3. make good use of python's powerful introspection capabilities (attributes and descriptors): Since python is used, it is really surprising that introspection can do so easily. This topic is limited to a lot of content, I will not go into details here. I will make a separate summary later. To learn python, you must understand it in self-reflection.

Iii. coding tips
1. In versions earlier than python3, xrange is used to replace range, because range () directly returns the complete list of elements, and xrange () generates only one integer element each call in the sequence, with a low overhead. (In python3, xrange no longer exists. In it, range provides an iterator that can traverse the range of any length)
2. if done is not None than the statement if done! = None is faster;
3. Try to use the "in" operator, which is concise and fast: for I in seq: print I
4. 'x <y <Z' replaces 'x <y and y <Z ';
5. while 1 is faster than while True, because the former is a single-step operation, and the latter still needs to be calculated;
6. Use build-in functions whenever possible, because these functions are often very efficient. For example, add (a, B) is better than a + B;
7. In a time-consuming cycle, you can change the function call method to inline. The internal loop should be concise.
8. Use multiple values for swap elements:

X, y = y, x # elegant and efficient

Temp = x
X = y
Y = temp

9. Ternary operator (after python2.5): V1 if X else V2, avoid using (X and V1) or V2, because the latter has problems when V1 =.

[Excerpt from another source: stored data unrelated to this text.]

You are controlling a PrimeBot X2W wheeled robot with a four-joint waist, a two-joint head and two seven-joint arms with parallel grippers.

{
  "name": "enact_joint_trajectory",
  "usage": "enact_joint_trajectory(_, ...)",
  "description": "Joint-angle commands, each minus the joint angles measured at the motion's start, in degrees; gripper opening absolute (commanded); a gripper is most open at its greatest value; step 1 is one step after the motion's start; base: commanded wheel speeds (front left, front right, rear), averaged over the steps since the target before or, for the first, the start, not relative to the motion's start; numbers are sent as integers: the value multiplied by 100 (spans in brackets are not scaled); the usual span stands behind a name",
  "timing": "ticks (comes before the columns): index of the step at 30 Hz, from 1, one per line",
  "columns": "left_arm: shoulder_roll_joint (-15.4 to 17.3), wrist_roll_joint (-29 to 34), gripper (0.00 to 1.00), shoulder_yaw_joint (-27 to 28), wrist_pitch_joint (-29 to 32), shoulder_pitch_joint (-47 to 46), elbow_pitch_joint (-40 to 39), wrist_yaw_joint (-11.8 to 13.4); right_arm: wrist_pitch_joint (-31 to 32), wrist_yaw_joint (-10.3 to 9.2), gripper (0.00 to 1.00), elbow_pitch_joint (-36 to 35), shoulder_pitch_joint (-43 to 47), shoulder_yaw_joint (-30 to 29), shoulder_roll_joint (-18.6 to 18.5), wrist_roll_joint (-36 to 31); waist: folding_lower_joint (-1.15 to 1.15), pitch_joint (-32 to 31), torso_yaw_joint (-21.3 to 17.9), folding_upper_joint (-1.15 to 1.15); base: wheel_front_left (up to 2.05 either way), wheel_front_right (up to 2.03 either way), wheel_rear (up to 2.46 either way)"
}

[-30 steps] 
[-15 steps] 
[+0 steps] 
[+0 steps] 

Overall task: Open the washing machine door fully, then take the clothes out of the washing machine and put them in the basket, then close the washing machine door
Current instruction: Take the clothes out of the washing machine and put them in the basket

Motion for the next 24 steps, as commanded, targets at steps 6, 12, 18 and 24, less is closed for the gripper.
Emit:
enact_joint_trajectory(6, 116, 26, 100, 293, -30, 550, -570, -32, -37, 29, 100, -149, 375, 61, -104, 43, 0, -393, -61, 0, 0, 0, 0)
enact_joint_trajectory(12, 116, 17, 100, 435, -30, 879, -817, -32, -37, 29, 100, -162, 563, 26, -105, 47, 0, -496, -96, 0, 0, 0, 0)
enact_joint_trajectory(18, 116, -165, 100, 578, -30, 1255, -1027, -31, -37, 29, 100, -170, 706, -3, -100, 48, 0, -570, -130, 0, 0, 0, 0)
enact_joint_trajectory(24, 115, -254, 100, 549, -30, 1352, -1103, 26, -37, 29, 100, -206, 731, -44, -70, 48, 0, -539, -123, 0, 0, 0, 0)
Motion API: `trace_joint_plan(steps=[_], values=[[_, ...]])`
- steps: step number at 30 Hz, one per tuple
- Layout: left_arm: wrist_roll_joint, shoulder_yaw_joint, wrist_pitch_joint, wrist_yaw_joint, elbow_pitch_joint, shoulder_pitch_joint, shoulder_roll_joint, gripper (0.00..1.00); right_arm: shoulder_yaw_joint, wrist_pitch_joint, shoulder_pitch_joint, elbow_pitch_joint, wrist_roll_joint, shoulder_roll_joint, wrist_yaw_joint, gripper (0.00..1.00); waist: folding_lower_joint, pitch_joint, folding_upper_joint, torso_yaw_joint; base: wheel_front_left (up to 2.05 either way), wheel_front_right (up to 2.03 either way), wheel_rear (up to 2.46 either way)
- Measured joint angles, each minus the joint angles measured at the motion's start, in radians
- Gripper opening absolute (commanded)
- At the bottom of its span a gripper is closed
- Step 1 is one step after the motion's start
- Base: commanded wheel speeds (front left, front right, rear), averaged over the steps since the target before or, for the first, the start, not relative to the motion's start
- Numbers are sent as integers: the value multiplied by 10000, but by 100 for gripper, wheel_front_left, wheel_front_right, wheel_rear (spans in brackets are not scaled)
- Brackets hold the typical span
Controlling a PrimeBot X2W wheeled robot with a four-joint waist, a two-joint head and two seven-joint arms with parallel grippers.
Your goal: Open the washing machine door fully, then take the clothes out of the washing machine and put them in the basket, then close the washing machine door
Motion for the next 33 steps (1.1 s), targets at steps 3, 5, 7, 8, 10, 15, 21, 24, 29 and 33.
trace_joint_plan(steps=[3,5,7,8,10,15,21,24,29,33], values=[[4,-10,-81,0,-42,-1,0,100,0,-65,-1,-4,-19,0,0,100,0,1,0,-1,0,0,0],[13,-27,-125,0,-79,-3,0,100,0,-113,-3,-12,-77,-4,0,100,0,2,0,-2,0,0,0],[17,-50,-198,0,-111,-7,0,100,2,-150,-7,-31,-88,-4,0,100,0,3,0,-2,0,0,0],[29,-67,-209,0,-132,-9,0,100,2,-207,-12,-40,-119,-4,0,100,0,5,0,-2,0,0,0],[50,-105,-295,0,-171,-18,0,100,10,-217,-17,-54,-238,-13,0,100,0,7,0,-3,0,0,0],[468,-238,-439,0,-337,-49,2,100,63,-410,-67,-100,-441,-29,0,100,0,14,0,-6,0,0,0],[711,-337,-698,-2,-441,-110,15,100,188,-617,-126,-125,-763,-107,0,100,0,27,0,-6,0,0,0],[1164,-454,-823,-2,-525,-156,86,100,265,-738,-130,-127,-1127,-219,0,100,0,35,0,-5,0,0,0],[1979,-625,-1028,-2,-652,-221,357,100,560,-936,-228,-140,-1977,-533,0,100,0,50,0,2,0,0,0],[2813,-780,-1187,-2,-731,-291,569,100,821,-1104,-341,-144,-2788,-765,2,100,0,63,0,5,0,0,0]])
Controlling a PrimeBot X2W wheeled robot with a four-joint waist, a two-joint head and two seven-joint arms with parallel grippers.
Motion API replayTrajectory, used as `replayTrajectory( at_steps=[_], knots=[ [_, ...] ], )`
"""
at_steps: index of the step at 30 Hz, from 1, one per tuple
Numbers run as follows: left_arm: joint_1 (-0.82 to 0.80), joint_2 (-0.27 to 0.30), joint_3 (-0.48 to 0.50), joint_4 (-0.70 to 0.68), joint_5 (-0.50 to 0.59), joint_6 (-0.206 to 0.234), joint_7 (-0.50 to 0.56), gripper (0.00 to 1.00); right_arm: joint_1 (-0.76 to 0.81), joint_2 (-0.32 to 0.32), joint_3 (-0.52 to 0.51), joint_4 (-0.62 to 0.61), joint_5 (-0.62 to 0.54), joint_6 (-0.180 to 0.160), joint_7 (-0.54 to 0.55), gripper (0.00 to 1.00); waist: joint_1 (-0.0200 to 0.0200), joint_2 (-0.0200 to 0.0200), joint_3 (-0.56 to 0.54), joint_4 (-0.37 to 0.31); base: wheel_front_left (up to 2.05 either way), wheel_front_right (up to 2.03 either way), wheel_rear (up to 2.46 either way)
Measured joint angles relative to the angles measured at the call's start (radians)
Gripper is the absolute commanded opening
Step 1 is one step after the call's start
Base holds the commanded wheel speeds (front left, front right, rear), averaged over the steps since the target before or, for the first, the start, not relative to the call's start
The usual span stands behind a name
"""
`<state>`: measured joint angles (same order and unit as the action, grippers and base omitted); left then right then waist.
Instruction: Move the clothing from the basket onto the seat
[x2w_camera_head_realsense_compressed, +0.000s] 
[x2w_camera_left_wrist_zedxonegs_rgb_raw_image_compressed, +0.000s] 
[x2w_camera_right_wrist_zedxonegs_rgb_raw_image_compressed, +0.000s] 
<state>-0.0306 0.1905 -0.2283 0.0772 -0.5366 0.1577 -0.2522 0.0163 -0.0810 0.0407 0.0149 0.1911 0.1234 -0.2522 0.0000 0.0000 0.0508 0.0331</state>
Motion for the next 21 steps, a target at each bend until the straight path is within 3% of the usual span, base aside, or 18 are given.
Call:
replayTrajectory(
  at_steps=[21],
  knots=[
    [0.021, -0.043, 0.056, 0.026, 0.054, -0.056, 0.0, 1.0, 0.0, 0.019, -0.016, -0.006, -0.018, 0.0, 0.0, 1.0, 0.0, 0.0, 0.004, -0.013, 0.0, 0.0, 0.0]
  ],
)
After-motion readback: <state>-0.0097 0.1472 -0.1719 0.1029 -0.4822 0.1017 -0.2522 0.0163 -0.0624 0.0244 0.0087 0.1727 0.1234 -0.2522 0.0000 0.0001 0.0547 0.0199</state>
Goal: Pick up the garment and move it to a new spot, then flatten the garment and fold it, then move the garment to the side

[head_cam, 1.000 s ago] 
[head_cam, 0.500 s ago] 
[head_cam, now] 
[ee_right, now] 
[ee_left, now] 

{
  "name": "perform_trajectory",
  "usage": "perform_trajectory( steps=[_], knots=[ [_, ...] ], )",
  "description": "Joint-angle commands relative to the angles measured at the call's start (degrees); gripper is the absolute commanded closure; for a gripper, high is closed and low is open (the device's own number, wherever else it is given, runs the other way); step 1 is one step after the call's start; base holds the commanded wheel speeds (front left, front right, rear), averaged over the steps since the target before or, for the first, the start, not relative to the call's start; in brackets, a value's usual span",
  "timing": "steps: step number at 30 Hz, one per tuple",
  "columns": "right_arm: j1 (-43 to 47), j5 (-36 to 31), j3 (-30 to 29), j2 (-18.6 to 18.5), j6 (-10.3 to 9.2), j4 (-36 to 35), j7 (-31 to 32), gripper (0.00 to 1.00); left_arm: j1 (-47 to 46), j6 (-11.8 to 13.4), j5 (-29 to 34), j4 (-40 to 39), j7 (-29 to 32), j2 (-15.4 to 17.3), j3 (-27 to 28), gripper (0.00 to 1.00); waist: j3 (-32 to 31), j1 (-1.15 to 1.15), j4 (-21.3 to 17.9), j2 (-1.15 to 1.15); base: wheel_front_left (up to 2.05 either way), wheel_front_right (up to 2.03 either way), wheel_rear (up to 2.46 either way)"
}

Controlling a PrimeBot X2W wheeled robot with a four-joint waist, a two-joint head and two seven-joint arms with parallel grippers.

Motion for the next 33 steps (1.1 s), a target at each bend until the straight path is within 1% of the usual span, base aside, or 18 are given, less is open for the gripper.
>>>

10. switch case implementation in python: Because the switch case syntax can be fully replaced by if else, there is no switch case syntax in python, but we can implement it using dictionary or lamda:

Switch case structure:

`Switch (var) {case v1: func1 (); case v2: func2 ();... case vN: funcN (); default: default_func ();} dictionary implementation: values = {v1: func1, v2: func2 ,... vN: funcN,} values. get (var, default_func) () lambda implementation: {'1': lambda: func1, '2': lambda: func2, '3': lambda: func3} [value] ()`

Try... If catch is used to implement a condition with Default, we recommend that you use the dict implementation method.

I only summarized some of the python practices here. I hope these suggestions can help everyone who uses python. optimizing performance is not a key point and solving problems efficiently, make your own code easier to maintain!